With a Jewish father and Bulgarian mother, he says he feels Jewish regardless of the technicalities, especially “when the person opposite me feels that I am Jewish… My father knew Lenin — and Trotsky, when he was a student in Switzerland.”

When Petrov started writing, in 1935, there was, he says, “a lot of prejudice — my mentor at the time, a leading left-wing literary critic, very uneasily suggested: ‘You can’t write about the idyllic Bulgarian countryside and sign it with a Jewish name’. He meant well.”

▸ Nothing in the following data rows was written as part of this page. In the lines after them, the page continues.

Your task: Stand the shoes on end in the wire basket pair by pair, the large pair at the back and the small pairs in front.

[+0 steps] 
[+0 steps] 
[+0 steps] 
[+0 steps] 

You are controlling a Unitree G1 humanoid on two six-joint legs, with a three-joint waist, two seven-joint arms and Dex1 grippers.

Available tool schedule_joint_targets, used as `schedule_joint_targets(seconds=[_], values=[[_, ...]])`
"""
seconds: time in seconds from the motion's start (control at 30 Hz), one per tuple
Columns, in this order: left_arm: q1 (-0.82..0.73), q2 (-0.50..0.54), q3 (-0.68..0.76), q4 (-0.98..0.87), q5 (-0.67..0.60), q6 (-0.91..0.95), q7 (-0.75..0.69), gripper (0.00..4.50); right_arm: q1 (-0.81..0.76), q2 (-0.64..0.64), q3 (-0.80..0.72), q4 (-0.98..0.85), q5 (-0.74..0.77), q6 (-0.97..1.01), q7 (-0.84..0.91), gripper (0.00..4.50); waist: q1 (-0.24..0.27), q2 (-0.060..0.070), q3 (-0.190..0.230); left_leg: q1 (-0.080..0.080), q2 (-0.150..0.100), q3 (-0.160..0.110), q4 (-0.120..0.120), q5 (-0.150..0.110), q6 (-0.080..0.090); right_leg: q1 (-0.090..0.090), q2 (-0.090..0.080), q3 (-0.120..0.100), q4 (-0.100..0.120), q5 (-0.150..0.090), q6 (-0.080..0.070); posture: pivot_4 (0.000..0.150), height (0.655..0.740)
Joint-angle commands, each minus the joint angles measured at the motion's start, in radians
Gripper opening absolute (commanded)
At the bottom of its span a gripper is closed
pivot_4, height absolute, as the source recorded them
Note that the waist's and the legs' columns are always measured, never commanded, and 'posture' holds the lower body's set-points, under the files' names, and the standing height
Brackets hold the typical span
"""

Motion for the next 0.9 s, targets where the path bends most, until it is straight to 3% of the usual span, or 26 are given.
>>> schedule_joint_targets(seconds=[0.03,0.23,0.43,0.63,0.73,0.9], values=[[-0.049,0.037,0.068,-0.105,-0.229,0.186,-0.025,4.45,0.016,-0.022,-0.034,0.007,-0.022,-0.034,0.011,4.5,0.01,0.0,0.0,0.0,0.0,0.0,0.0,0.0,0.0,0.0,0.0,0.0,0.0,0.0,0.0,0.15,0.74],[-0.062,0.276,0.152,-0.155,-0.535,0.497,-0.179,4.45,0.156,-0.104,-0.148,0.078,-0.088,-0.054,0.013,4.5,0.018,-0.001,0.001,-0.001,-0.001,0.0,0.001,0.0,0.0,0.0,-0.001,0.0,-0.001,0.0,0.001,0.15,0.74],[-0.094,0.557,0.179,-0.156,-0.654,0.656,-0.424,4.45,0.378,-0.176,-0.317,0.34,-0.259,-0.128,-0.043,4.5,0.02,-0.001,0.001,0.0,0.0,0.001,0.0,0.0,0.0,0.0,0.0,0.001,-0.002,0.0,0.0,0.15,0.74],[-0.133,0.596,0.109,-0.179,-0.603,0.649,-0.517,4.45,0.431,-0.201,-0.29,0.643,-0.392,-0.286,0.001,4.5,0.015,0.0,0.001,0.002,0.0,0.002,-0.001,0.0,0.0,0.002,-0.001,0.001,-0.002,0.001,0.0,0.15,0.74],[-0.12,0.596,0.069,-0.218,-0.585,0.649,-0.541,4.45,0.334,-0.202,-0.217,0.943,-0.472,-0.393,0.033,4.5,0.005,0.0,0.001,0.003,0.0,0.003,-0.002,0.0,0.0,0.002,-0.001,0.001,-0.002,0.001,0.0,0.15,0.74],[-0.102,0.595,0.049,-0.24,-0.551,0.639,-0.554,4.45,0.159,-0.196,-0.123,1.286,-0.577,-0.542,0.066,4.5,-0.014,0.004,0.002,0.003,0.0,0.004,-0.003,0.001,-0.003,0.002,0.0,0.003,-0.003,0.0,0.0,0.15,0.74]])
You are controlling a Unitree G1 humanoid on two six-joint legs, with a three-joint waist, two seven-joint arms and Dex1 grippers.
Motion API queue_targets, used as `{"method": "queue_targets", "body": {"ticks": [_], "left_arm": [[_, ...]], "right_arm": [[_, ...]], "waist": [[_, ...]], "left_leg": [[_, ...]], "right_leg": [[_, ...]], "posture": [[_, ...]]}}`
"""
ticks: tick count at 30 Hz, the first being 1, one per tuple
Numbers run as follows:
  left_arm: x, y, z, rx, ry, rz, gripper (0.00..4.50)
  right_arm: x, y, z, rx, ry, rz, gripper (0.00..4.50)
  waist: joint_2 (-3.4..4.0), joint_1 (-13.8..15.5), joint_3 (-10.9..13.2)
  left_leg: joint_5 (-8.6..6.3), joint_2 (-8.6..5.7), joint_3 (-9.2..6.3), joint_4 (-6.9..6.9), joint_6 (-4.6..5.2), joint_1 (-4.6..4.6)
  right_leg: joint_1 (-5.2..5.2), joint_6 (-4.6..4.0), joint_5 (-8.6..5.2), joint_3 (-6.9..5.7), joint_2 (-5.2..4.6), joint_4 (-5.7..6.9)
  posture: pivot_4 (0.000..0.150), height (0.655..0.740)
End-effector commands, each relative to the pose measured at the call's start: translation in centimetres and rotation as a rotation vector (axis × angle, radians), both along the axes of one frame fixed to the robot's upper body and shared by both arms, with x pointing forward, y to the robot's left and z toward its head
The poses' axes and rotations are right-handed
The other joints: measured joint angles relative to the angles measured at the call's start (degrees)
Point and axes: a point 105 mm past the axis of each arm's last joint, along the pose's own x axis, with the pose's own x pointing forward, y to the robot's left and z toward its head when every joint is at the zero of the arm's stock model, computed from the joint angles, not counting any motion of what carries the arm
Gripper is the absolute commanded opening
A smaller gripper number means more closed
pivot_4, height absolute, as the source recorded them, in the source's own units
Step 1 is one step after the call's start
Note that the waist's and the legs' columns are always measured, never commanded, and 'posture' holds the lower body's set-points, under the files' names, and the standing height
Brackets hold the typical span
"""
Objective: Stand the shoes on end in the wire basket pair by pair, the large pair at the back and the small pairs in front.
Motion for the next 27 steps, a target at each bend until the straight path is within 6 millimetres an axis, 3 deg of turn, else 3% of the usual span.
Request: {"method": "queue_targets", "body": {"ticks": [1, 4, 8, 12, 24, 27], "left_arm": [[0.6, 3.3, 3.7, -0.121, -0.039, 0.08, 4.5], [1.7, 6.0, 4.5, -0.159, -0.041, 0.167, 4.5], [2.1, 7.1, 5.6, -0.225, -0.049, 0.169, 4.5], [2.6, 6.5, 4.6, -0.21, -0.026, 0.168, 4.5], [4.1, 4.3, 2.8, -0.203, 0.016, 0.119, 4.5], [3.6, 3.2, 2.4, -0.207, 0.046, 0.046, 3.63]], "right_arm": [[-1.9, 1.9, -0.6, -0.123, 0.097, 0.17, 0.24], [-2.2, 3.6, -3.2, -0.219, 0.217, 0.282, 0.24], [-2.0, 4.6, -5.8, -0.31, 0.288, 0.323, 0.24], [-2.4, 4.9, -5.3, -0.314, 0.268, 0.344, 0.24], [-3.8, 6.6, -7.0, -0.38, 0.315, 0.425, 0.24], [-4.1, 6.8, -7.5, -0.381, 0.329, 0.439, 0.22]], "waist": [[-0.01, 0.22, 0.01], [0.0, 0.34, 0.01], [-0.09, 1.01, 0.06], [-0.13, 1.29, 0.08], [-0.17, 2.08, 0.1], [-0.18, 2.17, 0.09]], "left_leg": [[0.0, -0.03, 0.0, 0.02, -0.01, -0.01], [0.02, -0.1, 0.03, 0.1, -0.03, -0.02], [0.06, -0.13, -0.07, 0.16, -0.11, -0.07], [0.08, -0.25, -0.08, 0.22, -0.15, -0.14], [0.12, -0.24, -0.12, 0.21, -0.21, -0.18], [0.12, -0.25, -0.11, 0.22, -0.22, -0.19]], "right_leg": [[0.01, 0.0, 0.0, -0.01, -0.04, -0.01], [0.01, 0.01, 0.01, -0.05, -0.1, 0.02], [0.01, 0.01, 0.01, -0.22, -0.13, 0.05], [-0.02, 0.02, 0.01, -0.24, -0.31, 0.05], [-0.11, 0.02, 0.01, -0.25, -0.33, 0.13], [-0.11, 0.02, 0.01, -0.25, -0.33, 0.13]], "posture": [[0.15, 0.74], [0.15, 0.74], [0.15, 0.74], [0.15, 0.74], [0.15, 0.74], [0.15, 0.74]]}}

Sitting opposite Petrov in the attic of his father’s house in a leafy part of Sofia, I can’t believe my luck.This is his first interview in perhaps more than 30 years: “I just don’t want to create unnecessary noise… especially when people mainly want to talk to me about politics.” And not without reason; unlike many in post-communist Bulgaria, Petrov has remained loyal to his communist convictions. “The society we tried to build after 1944 was unproductive and the elite was unable to reform it. But what’s on offer at the moment is not acceptable to me… the promised freedom is a total fiction. We’ve had not just decline, we’ve had a total collapse in the past 23 years, economic and cultural collapse… communism created modern agriculture, eradicated poverty. And what’s happening with the Bulgarian countryside now? It’s been devastated.”